DIRECTIONS: Take each line of the listing that has the string "bottom" and report it.
══ INPUT ══
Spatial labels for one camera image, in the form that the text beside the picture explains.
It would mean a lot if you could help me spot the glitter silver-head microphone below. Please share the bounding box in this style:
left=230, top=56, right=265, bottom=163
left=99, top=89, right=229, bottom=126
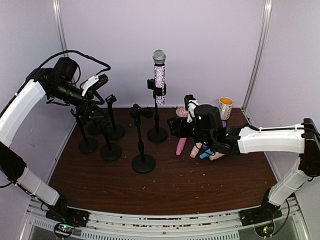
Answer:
═══
OUTPUT BELOW:
left=230, top=56, right=265, bottom=163
left=99, top=89, right=229, bottom=126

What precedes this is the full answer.